Contents Problem 1 Introduction 3 Current economic situation 3 Growth trends in South Africa 5 Promoting growth 6 Promoting export demand 6 Policies to lower youth unemployment rate 8 Further recommendations 10 Conclusion 11 References: 13 Introduction South Africa has In order to solve this problem through slowing down and creation it is necessary to have higher sustainable economic growth and burden of government debt and constraints.

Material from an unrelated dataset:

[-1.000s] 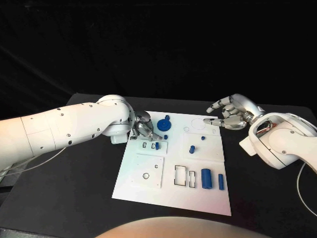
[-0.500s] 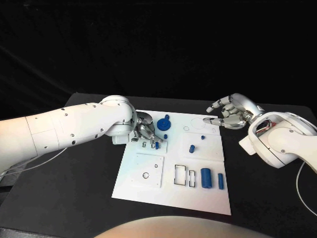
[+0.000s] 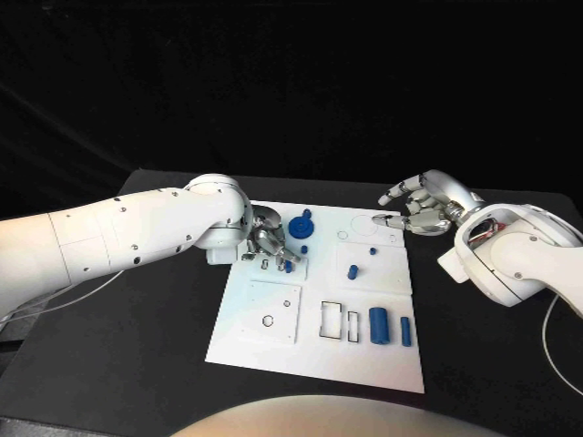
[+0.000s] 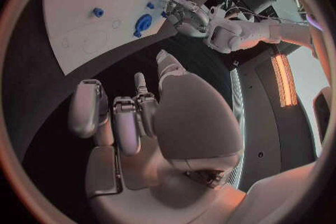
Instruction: Assemble the parts on the task board
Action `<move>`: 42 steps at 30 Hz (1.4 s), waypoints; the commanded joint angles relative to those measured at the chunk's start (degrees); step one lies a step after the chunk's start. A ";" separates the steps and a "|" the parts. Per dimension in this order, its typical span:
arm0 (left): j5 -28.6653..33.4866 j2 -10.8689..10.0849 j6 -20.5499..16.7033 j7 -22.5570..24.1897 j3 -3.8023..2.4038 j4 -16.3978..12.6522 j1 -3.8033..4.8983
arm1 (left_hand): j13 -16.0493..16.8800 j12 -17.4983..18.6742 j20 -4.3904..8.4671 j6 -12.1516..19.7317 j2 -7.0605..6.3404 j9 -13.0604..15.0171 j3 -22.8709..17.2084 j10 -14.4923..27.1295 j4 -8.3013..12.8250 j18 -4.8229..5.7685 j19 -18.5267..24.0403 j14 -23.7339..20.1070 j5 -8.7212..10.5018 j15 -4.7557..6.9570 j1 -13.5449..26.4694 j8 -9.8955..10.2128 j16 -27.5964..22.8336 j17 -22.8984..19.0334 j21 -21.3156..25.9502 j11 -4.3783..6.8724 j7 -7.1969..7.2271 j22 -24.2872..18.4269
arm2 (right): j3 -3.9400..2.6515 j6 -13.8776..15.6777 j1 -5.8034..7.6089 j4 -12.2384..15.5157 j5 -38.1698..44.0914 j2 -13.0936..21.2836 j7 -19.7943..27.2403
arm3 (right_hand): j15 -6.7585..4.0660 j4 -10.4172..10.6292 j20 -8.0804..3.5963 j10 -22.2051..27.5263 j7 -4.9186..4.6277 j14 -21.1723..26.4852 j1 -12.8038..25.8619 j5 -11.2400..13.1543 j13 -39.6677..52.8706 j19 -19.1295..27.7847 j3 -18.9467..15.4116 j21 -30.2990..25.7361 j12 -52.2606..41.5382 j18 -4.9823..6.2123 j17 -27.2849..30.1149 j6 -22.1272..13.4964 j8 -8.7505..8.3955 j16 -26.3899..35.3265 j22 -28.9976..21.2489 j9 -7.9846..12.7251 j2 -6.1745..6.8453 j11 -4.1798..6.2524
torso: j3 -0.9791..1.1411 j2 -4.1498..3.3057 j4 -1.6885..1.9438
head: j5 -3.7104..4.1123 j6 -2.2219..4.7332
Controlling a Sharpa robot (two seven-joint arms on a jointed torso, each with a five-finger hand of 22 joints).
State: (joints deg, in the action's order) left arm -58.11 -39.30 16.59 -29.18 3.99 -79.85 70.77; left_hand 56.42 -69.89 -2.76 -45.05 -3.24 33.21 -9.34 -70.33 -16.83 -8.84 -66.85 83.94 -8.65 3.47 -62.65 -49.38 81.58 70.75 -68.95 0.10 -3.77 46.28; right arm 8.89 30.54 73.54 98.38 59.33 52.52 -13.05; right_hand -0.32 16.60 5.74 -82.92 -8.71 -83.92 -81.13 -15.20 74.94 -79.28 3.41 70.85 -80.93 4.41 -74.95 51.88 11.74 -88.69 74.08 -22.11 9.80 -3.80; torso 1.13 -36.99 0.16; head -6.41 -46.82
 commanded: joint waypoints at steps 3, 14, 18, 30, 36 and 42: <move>0.29 0.32 1.47 -0.04 0.01 0.27 0.06 | -0.24 0.34 -0.02 0.49 0.47 0.12 -0.03 0.39 0.04 0.68 0.47 0.83 -0.41 0.00 -0.44 -0.21 -0.28 -0.13 0.17 0.01 -0.13 -0.09 | 0.00 -0.74 -0.04 -0.02 0.45 -0.09 -0.16 | 0.15 0.11 0.16 0.32 0.05 -4.70 0.36 -0.12 5.47 0.34 -0.08 -0.36 0.30 0.47 -8.77 0.02 0.19 0.32 -0.05 -0.03 0.08 -0.10 | 0.00 -0.04 -0.02 | 0.00 -0.09; 0.59 0.83 1.77 -0.06 0.11 0.72 0.04 | -0.27 0.33 -0.05 0.58 0.67 0.20 -0.20 0.46 0.05 0.69 0.49 0.81 -0.50 -0.02 -0.95 -0.20 -0.27 -0.13 0.06 -0.01 -0.16 0.08 | 0.01 -0.79 -0.05 -0.03 0.47 -0.17 -0.20 | 0.15 0.11 0.16 0.32 0.05 -4.70 0.36 -0.12 5.47 0.34 -0.08 -0.36 0.30 0.47 -8.77 0.02 0.19 0.32 -0.05 -0.03 0.08 -0.10 | 0.04 -0.04 -0.01 | 0.04 -0.28; 0.80 0.90 1.84 -0.07 0.13 0.75 0.04 | -0.25 0.31 -0.06 0.61 0.75 0.24 -0.27 0.46 0.06 0.69 0.52 0.80 -0.52 -0.03 -1.16 -0.19 -0.27 -0.15 0.05 -0.02 -0.17 0.08 | 0.01 -0.82 -0.06 -0.05 0.48 -0.21 -0.25 | 0.15 0.11 0.16 0.32 0.05 -4.70 0.36 -0.12 5.47 0.34 -0.08 -0.36 0.30 0.47 -8.77 0.02 0.19 0.32 -0.05 -0.03 0.08 -0.10 | 0.07 -0.05 -0.01 | 0.05 -0.32; 1.47 1.07 2.09 -0.08 0.17 0.87 0.03 | -0.50 0.34 -0.17 0.90 1.58 0.45 -1.39 0.72 0.12 0.65 0.88 0.70 -0.67 -0.08 -3.71 0.03 -0.28 -0.32 -0.10 -0.07 -0.21 0.12 | 0.01 -1.15 -0.11 -0.25 0.59 -0.44 -0.58 | 0.13 0.07 0.13 0.32 0.05 -4.70 0.51 -0.16 5.45 0.39 -0.19 -0.51 0.31 0.49 -8.76 -0.16 0.29 0.34 -0.13 -0.01 -0.03 -0.09 | 0.10 -0.03 -0.06 | 0.01 -0.34; 2.15 1.11 2.09 -0.05 0.19 0.95 0.03 | -1.29 0.73 -0.23 1.32 2.42 0.63 -6.02 1.38 0.23 0.61 1.35 0.59 -0.71 -0.06 -9.11 0.76 -0.25 -0.57 -0.40 -0.02 -0.19 0.31 | 0.02 -1.35 -0.16 -0.33 2.52 -0.52 -0.92 | 0.12 0.06 0.12 0.37 0.06 -4.68 0.53 -0.17 5.38 0.41 -0.19 -0.58 0.38 0.50 -8.66 -0.19 0.34 0.37 -0.16 -0.01 -0.11 -0.08 | 0.09 -0.04 -0.02 | 0.07 -0.36; 2.91 1.13 2.01 0.02 0.20 0.99 0.03 | -1.89 0.98 -0.28 1.46 0.92 0.96 -13.27 1.68 0.29 0.58 1.72 0.51 -0.69 -0.13 -11.75 1.35 -0.18 -0.76 -0.68 -0.09 -0.28 0.47 | 0.02 -1.49 -0.20 -0.36 3.39 -0.58 -1.12 | 0.12 0.06 0.12 0.38 0.06 -4.67 0.52 -0.17 5.37 0.42 -0.19 -0.59 0.38 0.50 -8.63 -0.20 0.35 0.38 -0.17 -0.01 -0.12 -0.08 | 0.10 -0.05 -0.05 | 0.05 -0.34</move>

According to data analysis, South Africa was able to achieve sound economic growth in the decade from 1998 to 2007. It is the reason for this increase that is hidden between these figures. For the majority of black people, this growth is unemployed. Foreign direct investment growth rate in 2006 is 6%, we also hope to create jobs, but unemployment rate still exceeds 20%, so it is not so. This growth is partially stagnant, not only in the private sector, but cash deposits in 2016 alone exceeded R7.25 billion. Due mainly to the lack of trust in the Republic of South Africa, we should build it. Despite business investment, they have not created industrial competitive business in South Africa.

Currently, maintaining high interest rates in South Africa does not contribute to the growth of small and medium enterprises. According to Afripol (Africa's Political Economy Strategy Center), high interest rates make the economy difficult to prosper. Therefore, they believe that lowering interest rates will stimulate economic activity, help rebuild South Africa's economic growth during the global recession, eventually creating an atmosphere for the long-awaited job creation of the country I believe it will produce. The low-interest approach surely borrows more, but will encourage more spending. Excessive liquidity can lead to inflationary trends and rising inflation, which may hamper economic growth, but the unemployment rate is even higher and even lower.